Por lo demás, no tiene sentido echar la culpa de los males al Señor. Muchos de ellos son resultado de la libertad humana, de las acciones y omisiones propias y ajenas. Junto a eso, es necesario convencernos en nuestra oración de que Dios es el Señor de nuestra vida y de la historia; también de que, aunque en realidad no nos debe nada, puesto que él es Amor, siempre está buscando lo mejor para cada uno, a veces transformando el mal en bien de modos sorprendentes. «En un cierto modo la justicia es más grande que el hombre, más grande que las dimensiones de su vida terrena, más grande que las posibilidades de establecer en esta vida relaciones plenamente justas entre todos» (San Juan Pablo II).

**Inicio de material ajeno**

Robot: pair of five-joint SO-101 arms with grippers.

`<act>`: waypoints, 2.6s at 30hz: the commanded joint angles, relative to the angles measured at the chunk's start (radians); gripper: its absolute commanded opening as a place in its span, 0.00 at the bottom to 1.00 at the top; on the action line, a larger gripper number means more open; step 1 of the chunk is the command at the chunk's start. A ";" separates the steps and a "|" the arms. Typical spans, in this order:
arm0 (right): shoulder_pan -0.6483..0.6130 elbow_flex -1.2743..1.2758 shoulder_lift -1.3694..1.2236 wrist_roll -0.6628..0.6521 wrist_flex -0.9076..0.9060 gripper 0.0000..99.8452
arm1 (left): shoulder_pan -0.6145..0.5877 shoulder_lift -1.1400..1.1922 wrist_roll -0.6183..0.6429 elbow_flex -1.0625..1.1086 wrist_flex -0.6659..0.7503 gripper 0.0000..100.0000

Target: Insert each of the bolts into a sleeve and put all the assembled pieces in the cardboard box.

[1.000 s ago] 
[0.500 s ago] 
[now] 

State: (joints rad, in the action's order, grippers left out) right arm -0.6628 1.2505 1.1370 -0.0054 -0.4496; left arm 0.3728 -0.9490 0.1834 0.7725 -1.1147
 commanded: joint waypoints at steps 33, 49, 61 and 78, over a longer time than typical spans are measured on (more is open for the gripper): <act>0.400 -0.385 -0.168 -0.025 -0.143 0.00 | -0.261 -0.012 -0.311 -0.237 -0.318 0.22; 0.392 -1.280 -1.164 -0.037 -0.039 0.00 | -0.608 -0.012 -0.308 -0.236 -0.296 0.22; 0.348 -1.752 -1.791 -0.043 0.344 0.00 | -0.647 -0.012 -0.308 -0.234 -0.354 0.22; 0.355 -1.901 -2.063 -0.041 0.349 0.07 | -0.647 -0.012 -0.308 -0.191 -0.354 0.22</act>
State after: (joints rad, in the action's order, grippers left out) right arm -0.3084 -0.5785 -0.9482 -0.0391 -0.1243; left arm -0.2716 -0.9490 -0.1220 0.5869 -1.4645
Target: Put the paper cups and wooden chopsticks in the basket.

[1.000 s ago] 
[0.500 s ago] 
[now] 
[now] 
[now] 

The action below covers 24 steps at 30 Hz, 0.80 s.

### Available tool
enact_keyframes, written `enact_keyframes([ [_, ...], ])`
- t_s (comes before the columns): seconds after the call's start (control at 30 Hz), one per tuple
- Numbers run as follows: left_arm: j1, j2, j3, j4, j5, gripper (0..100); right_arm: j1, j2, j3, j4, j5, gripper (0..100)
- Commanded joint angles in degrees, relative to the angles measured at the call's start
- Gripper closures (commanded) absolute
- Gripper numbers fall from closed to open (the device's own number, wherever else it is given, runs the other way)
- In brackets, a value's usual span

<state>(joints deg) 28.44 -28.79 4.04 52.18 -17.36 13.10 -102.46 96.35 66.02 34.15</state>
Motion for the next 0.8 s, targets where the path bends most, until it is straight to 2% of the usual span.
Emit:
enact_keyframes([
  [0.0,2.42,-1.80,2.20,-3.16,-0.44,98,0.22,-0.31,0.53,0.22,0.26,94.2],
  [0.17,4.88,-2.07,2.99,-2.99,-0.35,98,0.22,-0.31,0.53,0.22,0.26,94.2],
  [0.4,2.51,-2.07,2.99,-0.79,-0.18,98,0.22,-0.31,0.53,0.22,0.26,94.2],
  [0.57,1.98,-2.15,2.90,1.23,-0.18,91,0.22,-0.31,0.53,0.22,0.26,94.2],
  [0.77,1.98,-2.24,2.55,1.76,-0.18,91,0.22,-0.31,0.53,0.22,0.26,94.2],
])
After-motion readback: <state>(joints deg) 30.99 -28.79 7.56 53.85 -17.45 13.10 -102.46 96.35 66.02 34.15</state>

La oración de quienes se saben hijos de Dios está marcada por la confianza en quien nos ama infinitamente y siempre quiere lo mejor para nosotros. Así reza Jesús en el huerto de los olivos: «Que pase de mí este cáliz…, pero no se haga mi voluntad sino la tuya» (Lc 22,42). Podemos imaginar que la Virgen, al pie del Calvario, dirigiría una oración similar a Dios. A pesar de que esa situación le estaba causando el mayor de los sufrimientos, confiaba en el Señor y sabía que al final todo sería para bien, pues «Dios no se deja ganar en generosidad»(San Josemaría)
“En aquel tiempo, dijo Jesús a sus discípulos esta parábola: El Reino de los Cielos se parece a un propietario que al amanecer salió a contratar jornaleros para su viña. Después de ajustarse con ellos en un denario por jornada, los mandó a la viña.
Salió otra vez a media mañana, vio a otros que estaban en la plaza sin trabajo, y les dijo: -Id también vosotros a mi viña, y os pagaré lo debido. Ellos fueron. Salió de nuevo hacia mediodía y a media tarde, e hizo lo mismo. Salió al caer la tarde y encontró a otros, parados, y les dijo: -¿Cómo es que estáis aquí el día entero sin trabajar? Le respondieron: -Nadie nos ha contratado. El les dijo: -Id también vosotros a mi viña. Cuando oscureció, el dueño dijo al capataz: -Llama a los jornaleros y págales el jornal, empezando por los últimos y acabando por los primeros. Vinieron los del atardecer y recibieron un denario cada uno. Cuando llegaron los primeros, pensaban que recibirían más, pero ellos también recibieron un denario cada uno. Entonces se pusieron a protestar contra el amo: -Estos últimos han trabajado sólo una hora y los has tratado igual que a nosotros, que hemos aguantado el peso del día y el bochorno. El replicó a uno de ellos: -Amigo, no te hago ninguna injusticia. ¿No nos ajustamos en un denario? Toma lo tuyo y vete. Quiero darle a este último igual que a ti. ¿Es que no tengo libertad para hacer lo que quiera en mis asuntos? ¿O vas a tener tú envidia porque yo soy bueno? Así, los últimos serán los primeros y los primeros los últimos” (Mateo 20,1-16).